Therapeutic Context and Inventive Concept

AU2017302660 belongs to a global patent family originating from the priority application filed on July 29, 2016[1]. The invention focuses on administering niraparib—a PARP inhibitor—to patients with prostate cancer, particularly those with homologous recombination repair (HRR) gene mutations or metastatic castration-resistant prostate cancer (mCRPC)[1][4]. The claims center on:

1. Composition: Dosage forms of niraparib with specific pharmacokinetic profiles.
2. Method of Use: Protocols for sustained therapeutic efficacy, including mean particle size parameters (1–10 µm) and prolonged release kinetics[1][12].

The patent’s IPC classifications (A61K31/454 for quinazoline derivatives and A61P35/00 for antineoplastic agents) underscore its alignment with oncology innovations targeting DNA repair pathways[1][14].

Claims Analysis and Legal Validity

Key Claim Limitations

The Australian patent’s claims mirror those of its U.S. counterpart (US-11207311-B2), which emphasizes:

• Particle Size Specification: Critical for bioavailability and controlled release[1][12].
• Dosing Regimen: Oral administration of 100–300 mg daily, adjusted based on biomarkers like BRCA1/2 mutations[1][13].
• Combination Therapies: Potential use with androgen receptor inhibitors (e.g., abiraterone) or radiation therapy[4][12].

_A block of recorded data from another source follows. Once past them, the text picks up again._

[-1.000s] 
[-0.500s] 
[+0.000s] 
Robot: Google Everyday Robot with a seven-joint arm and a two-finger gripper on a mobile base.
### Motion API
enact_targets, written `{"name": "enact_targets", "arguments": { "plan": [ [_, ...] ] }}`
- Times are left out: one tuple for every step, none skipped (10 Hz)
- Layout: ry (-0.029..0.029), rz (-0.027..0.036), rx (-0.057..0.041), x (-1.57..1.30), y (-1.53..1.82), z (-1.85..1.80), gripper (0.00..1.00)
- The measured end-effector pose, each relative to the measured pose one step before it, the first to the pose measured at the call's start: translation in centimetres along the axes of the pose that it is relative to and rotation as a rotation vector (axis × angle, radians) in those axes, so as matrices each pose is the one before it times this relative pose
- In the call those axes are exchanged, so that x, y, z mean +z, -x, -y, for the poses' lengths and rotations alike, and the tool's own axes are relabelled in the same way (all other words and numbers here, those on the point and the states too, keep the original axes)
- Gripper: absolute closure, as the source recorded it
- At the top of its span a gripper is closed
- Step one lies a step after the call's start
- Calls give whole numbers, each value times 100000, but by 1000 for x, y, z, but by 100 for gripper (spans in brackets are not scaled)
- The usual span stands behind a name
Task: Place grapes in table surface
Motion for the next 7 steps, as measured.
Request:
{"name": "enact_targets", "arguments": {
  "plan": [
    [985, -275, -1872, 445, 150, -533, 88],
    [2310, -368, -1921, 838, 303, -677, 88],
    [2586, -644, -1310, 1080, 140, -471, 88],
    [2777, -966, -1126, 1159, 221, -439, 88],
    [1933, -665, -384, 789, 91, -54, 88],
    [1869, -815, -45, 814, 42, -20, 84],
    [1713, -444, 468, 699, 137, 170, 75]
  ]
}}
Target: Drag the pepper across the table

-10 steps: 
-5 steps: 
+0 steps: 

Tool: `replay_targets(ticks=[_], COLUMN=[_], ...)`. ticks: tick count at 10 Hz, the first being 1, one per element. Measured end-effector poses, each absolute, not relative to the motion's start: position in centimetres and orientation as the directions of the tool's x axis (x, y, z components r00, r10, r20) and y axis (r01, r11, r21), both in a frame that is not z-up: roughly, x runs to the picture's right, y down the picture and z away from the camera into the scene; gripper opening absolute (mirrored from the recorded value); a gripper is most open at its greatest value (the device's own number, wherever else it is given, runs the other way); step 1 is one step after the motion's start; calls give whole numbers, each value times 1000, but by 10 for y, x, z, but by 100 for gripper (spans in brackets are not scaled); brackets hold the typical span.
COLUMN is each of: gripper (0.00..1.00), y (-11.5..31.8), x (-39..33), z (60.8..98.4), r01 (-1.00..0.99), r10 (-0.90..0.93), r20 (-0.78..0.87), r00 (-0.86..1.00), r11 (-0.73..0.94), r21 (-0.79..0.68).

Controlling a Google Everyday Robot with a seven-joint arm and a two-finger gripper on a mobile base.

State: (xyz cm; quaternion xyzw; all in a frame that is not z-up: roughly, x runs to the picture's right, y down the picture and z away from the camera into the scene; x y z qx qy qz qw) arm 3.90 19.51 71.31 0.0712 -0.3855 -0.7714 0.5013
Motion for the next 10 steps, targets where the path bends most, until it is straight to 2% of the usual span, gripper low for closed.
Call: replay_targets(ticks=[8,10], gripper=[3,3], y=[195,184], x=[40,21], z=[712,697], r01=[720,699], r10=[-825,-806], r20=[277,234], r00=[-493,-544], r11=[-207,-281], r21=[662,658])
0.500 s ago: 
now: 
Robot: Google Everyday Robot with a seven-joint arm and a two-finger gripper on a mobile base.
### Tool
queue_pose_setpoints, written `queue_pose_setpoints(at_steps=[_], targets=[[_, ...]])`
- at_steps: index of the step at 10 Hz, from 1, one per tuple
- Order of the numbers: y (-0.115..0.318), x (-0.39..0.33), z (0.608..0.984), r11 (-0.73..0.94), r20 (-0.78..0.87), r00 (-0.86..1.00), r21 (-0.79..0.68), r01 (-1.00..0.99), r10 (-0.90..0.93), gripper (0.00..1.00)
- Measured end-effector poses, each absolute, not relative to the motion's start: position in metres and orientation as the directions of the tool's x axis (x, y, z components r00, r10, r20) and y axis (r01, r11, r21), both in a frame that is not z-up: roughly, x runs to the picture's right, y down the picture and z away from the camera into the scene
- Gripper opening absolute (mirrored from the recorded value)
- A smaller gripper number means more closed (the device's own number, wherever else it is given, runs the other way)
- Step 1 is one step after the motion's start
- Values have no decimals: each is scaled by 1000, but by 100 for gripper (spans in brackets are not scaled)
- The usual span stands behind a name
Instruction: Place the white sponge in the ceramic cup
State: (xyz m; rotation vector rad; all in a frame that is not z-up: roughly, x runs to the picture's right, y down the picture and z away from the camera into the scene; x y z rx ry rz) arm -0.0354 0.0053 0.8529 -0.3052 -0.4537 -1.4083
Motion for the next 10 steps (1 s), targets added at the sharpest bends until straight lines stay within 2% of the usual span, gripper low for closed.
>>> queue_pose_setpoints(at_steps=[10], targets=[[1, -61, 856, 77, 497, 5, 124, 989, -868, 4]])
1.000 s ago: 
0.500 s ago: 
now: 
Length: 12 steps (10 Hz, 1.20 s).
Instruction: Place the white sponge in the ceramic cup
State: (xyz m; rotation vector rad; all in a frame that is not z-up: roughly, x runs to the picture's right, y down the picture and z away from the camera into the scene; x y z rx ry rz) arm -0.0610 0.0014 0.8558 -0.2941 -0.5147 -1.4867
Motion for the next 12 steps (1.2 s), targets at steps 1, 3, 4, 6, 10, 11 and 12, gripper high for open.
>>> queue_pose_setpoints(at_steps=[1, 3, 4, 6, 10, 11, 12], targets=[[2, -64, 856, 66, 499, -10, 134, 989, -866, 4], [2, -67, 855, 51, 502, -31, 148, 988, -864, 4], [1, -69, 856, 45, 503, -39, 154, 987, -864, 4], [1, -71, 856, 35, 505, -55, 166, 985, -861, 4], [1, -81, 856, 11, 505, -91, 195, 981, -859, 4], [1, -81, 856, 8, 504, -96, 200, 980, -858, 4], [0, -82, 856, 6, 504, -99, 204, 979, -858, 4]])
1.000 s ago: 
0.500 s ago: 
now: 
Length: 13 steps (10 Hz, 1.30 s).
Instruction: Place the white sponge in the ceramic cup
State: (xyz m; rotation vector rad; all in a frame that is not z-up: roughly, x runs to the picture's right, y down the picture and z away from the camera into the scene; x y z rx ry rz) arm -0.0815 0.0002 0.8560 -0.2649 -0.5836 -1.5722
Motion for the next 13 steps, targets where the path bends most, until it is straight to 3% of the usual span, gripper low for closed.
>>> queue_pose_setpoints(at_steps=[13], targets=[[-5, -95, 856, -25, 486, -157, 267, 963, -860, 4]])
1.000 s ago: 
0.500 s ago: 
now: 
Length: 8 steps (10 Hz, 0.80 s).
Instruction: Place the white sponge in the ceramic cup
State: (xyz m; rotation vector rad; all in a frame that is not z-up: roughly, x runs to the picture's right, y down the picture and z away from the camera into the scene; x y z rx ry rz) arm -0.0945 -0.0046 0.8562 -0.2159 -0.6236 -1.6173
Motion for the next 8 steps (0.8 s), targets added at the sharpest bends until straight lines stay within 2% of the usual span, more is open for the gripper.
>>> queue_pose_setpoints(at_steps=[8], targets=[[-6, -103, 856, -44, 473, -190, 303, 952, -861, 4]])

Compliance with Australian Patent Law

Under Section 40 of the Patents Act 1990, the claims must demonstrate clarity, sufficiency, and support[5][13]. Recent Federal Court decisions—such as Sun Pharma ANZ Pty Ltd v Otsuka Pharmaceutical Co Ltd [2025] FCA 44—highlight the risks of ambiguous functional limitations (e.g., “releases over a period of one week”)[2][13]. AU2017302660 avoids such pitfalls by specifying measurable parameters (e.g., particle size), ensuring compliance with the Raising the Bar amendments[5][14].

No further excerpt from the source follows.